The problem
From the listing below, return each line that includes "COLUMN".
======
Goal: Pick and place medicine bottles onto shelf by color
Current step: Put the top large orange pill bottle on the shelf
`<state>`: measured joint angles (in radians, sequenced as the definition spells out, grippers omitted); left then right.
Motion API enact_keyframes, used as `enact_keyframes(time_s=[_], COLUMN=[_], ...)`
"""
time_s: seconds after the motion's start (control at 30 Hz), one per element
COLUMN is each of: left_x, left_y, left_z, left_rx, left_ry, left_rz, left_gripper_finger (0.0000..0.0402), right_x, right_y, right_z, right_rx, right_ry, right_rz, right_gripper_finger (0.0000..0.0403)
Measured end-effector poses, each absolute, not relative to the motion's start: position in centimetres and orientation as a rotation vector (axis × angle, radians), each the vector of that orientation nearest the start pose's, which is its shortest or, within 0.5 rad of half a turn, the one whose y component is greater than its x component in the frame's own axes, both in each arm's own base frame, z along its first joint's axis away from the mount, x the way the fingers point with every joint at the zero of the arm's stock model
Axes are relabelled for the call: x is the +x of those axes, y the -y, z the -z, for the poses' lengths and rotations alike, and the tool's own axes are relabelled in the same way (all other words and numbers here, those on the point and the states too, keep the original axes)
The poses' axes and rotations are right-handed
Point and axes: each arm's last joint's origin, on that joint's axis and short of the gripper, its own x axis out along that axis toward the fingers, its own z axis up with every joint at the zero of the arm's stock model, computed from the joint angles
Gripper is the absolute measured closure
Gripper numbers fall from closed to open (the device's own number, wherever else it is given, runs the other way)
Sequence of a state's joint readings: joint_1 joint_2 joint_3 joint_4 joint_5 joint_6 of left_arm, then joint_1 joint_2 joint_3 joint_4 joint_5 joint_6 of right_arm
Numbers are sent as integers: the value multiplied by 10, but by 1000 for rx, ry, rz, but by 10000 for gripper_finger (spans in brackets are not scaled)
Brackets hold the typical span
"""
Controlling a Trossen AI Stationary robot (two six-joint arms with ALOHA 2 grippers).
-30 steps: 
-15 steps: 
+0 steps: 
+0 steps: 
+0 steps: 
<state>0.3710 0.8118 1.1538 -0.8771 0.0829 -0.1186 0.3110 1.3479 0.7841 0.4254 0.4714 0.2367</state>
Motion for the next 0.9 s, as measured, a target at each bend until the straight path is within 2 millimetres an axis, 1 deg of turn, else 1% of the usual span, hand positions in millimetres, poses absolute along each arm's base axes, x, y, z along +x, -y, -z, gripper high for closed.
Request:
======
Final answer
Motion API enact_keyframes, used as `enact_keyframes(time_s=[_], COLUMN=[_], ...)`
COLUMN is each of: left_x, left_y, left_z, left_rx, left_ry, left_rz, left_gripper_finger (0.0000..0.0402), right_x, right_y, right_z, right_rx, right_ry, right_rz, right_gripper_finger (0.0000..0.0403)

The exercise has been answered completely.